Но, когда заканчивались уроки, Стивен частенько ускользала навестить Рафтери в конюшне: «Ах, Рафтери, я так это все ненавижу! — говорила она ему. — Я чувствую себя, как ты бы чувствовал, если бы на тебя надеть упряжку — тяжелые деревянные оглобли и ремни, Рафтери — но, мой дорогой, я никогда не надену на тебя упряжку!» И Рафтери не знал, что ответить, потому что всем человеческим созданиям, насколько он знал, приходилось бегать в упряжке… хоть они и были подобны богам, но, несомненно, им приходилось бегать в упряжке…
Только огромная любовь Стивен к отцу помогла ей выдержать первые шесть месяцев обучения — и еще упрямая, своенравная воля, из-за которой она не любила проигрывать. Она с какой-то яростью выжимала свои клюшки и гантели, утешаясь мыслью о своих мускулах, и, застав ее за этим, мисс Паддлтон рассмеялась.
— Вы, должно быть, чувствуете, что ваша учительница — мошка, Стивен; несносная мошка, которую взять бы да смахнуть!
Тогда Стивен тоже засмеялась:
— Ну да, вы маленькая, Паддл — ох, простите…
— Я не против, — сказала ей миссис Паддлтон, — можете звать меня Паддл, мне это все равно.
После чего мисс Паддлтон исчезла, и ее место в доме заняла Паддл.
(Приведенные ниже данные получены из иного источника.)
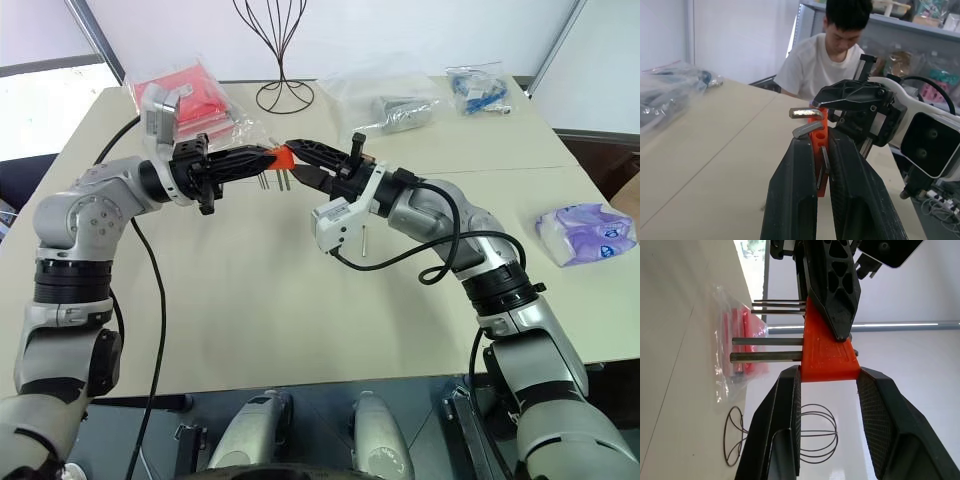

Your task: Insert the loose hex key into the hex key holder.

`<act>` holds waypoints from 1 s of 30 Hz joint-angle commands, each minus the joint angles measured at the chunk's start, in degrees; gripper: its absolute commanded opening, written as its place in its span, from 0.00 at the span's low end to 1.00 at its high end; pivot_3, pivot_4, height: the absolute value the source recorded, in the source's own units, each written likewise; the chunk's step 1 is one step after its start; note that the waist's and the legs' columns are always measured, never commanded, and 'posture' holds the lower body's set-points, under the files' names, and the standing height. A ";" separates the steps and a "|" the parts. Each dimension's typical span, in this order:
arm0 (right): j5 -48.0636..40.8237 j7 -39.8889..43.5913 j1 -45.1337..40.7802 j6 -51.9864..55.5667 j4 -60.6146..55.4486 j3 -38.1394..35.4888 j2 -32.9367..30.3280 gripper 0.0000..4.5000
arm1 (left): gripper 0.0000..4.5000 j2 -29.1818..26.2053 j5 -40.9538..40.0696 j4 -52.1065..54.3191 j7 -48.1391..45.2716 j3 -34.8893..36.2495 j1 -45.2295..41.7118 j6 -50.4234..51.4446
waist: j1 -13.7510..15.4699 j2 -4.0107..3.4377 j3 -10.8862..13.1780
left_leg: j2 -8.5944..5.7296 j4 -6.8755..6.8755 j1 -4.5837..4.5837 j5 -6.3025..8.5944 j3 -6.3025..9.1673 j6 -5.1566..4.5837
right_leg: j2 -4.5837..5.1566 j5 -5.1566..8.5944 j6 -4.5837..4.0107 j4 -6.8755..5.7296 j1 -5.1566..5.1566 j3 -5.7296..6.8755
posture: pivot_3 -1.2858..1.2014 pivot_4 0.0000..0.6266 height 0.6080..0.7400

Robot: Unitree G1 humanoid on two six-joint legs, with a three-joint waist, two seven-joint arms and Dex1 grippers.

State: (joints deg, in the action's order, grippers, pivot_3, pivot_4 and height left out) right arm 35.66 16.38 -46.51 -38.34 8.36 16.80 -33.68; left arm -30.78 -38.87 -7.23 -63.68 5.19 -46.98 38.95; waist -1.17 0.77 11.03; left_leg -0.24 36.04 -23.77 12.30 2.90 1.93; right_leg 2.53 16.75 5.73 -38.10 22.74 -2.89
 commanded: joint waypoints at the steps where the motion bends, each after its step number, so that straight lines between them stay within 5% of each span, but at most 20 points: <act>1: -1.80 0.06 -2.31 -0.26 -2.42 -1.65 0.17 0.24 | 0.01 -0.04 0.52 1.17 0.41 -0.20 0.64 -0.48 | 0.00 0.00 0.00 | 0.00 0.00 0.00 0.00 0.00 0.00 | 0.00 0.00 0.00 0.00 0.00 0.00 | 0.52 0.24 1.00; 6: -4.76 2.05 -1.79 0.78 -2.81 -2.15 0.64 0.24 | 0.01 0.07 0.87 1.61 0.38 -0.38 1.03 -0.68 | 0.00 0.00 0.00 | 0.00 0.00 0.00 0.00 0.00 0.00 | 0.00 0.00 0.00 0.00 0.00 0.00 | 0.52 0.24 1.00; 13: -4.36 2.52 -1.91 1.41 -3.36 -2.32 0.59 1.00 | 0.00 0.19 0.92 1.91 0.43 -0.44 1.34 -0.88 | 0.01 0.00 0.00 | 0.00 0.00 0.00 0.00 0.01 0.00 | 0.00 0.00 0.00 -0.01 0.00 0.00 | 0.52 0.24 1.00; 19: -5.57 6.00 -1.20 5.05 -3.97 -2.78 -0.82 1.00 | 0.00 0.00 1.52 2.18 0.65 -0.38 1.54 -2.27 | 0.02 0.00 0.00 | 0.00 0.00 0.00 0.00 0.01 0.00 | 0.00 0.00 0.00 0.00 0.00 0.00 | 0.52 0.24 1.00; 24: -19.78 22.44 1.51 42.86 -7.22 -9.19 1.84 1.00 | 0.00 -1.66 7.72 2.17 0.56 -1.81 1.30 -10.64 | 0.22 0.00 0.00 | 0.02 0.03 0.00 0.00 0.06 0.00 | 0.00 0.00 0.00 0.00 -0.06 0.03 | 0.52 0.24 1.00; 30: -27.26 30.84 -3.01 82.27 -12.91 -10.93 3.75 1.00 | 0.00 -2.76 8.86 3.48 1.38 -1.01 2.64 -12.64 | 0.03 -0.02 0.00 | 0.02 -0.01 0.00 0.00 0.06 -0.02 | 0.02 0.00 -0.01 -0.01 0.00 0.04 | 0.52 0.24 1.00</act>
State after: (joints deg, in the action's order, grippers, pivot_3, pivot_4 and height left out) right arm 11.37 45.16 -46.94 34.26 -0.58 7.04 -30.24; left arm -32.77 -30.11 -5.97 -62.60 3.05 -44.64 27.64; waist -1.14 0.76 11.03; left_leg -0.22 36.03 -23.77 12.31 2.96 1.91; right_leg 2.53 16.75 5.72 -38.12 22.75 -2.85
Невеликим созданием была эта Паддл, но она сумела прочно утвердиться. Всегда готовая помочь по дому — навести порядок в сумятице расходных книг Анны или составить список книг для покупки у Джексона, она, однако, умела защитить свои права, очень быстро завоевала положение в доме и удерживала его. Паддл знала, чего она хочет, и старалась это получить, в классной комнате или за ее пределами. Но всем она нравилась; да, она отдавала, сколько получала, и получала, сколько отдавала, но иногда отдавала чуточку больше — и эта «чуточка» представляла собой все искусство преподавания, даже все искусство жизни, и мисс Паддлтон знала это. И вот понемногу — о, на первых порах совсем понемногу — она преодолевала бессознательное сопротивление своей ученицы. Своими маленькими проворными пальцами она ухватила ум Стивен, приглаживала и лепила его по своему образцу. Она разговаривала с ним и показывала ему новые картинки; она дарила ему новые мысли, новые надежды и амбиции; она заставляла его чувствовать уверенность и гордость своими достижениями. Между тем она не принижала мускулов Стивен, никогда не подшучивала над ее спортивностью, ни разу даже не подмигнула, чтобы показать, что у нее-то свое мнение касательно ее ученицы. Она явно принимала Стивен такой, как она была, ничто не удивляло ее в ней и даже не смешило, и Стивен было с ней довольно легко.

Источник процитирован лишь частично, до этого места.